Oral loading of glucose, galactose, or fructose results in a marked rise in blood lactate levels.

===Procedures===
A liver biopsy for microscopic analysis and enzyme assay is required for definitive diagnosis. Diagnosis may include linkage analysis in families with affected members and sequencing of the entire coding region of the GSY2 gene for mutations.

===Histologic Findings===
Histologic analysis of liver tissue demonstrates moderately decreased amounts of periodic acid-Schiff (PAS)–positive, diastase-sensitive glycogen stores.

Evidence of increased fat accumulation in the liver may be observed, as in other glycogen-storage diseases.

Electron microscopic analysis of liver sections shows normal glycogen structure.

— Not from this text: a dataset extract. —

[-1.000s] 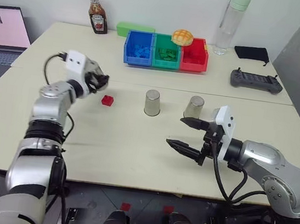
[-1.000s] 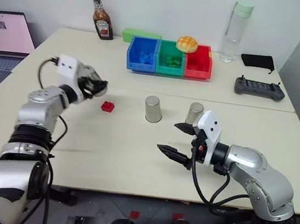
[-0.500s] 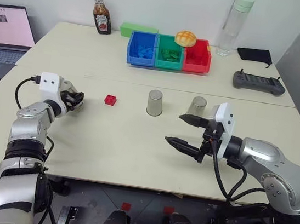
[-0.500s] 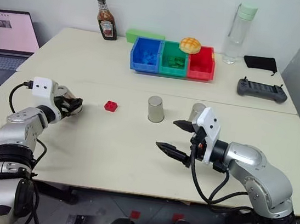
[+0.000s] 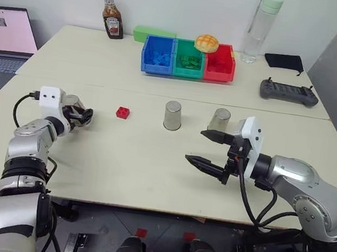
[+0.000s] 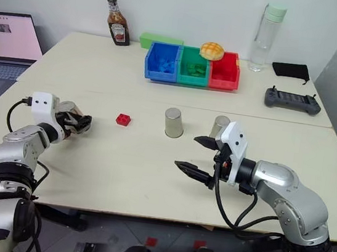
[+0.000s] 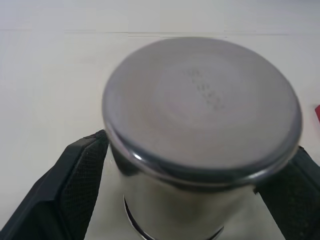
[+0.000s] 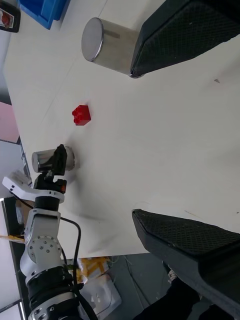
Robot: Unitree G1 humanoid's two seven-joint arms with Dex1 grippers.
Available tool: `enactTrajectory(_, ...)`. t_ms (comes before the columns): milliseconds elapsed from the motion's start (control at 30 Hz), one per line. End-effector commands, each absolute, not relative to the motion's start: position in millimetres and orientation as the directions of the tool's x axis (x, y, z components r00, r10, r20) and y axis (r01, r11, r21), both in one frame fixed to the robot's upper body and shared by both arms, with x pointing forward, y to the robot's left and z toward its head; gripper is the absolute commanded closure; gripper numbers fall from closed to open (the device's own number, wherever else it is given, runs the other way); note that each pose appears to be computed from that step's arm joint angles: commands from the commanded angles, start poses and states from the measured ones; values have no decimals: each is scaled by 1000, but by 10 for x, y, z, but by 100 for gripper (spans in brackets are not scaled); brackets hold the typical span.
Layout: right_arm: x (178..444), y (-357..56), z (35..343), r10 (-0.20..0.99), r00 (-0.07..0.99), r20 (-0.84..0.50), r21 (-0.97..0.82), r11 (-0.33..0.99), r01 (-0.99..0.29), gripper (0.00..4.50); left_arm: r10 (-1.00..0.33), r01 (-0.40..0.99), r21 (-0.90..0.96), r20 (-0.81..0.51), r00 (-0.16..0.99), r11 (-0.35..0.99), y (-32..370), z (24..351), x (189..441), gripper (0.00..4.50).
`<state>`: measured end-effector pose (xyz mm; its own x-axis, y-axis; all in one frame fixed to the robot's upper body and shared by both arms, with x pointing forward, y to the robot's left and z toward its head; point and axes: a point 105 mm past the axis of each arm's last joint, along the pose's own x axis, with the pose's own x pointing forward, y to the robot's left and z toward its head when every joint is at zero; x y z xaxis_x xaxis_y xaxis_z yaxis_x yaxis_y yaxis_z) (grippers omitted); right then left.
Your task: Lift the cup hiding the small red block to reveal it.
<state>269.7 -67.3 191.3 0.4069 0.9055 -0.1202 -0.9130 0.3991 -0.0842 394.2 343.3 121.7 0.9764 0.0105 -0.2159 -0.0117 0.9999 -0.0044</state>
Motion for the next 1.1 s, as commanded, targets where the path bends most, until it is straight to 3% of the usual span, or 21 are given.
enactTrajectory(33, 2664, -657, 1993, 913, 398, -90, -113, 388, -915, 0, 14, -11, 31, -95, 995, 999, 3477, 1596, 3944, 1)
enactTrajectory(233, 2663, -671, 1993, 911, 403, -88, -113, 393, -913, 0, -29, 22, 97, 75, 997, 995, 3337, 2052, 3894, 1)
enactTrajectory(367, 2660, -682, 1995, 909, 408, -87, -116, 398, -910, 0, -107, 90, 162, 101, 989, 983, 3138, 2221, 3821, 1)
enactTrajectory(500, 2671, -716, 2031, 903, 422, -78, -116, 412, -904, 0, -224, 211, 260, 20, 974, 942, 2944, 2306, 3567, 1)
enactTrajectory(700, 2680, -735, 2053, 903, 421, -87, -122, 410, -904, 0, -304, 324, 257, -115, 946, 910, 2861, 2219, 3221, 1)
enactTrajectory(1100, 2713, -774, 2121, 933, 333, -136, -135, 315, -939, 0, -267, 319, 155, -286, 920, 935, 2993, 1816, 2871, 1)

Muscle glycogen stores are normal.

===Differential Diagnoses===
- Acute Hypoglycemia
- Fructose 1-Phosphate Aldolase Deficiency (Hereditary fructose intolerance).

===Types===
There are two types of glycogen storage disease type 0 to be considered, they are:
- Glycogen storage disease due to liver glycogen synthase deficiency
- Glycogen storage disease due to muscle and heart glycogen synthase deficiency

==Treatment==
The goal for treatment of Glycogen-storage disease type 0 is to avoid hypoglycemia. This is accomplished by avoiding fasting by eating every 1–2 hours during the day. At night, uncooked corn starch can be given because it is a complex glucose polymer. This will be acted on slowly by pancreatic amylase and glucose will be absorbed over a 6-hour period.

==Epidemiology==
The overall frequency of glycogen-storage disease is approximately 1 case per 20,000–25,000 people. Glycogen-storage disease type 0 is a rare form, representing less than 1% of all cases. The identification of asymptomatic and oligosymptomatic siblings in several glycogen-storage disease type 0 families has suggested that glycogen-storage disease type 0 is underdiagnosed.

===Mortality/Morbidity===
The major morbidity is a risk of fasting hypoglycemia, which can vary in severity and frequency. Major long-term concerns include growth delay, osteopenia, and neurologic damage resulting in developmental delay, intellectual deficits, and personality changes.

===Sex===
No sexual predilection is observed because the deficiency of glycogen synthetase activity is inherited as an autosomal recessive trait.

===Age===
Glycogen-storage disease type 0 is most commonly diagnosed during infancy and early childhood.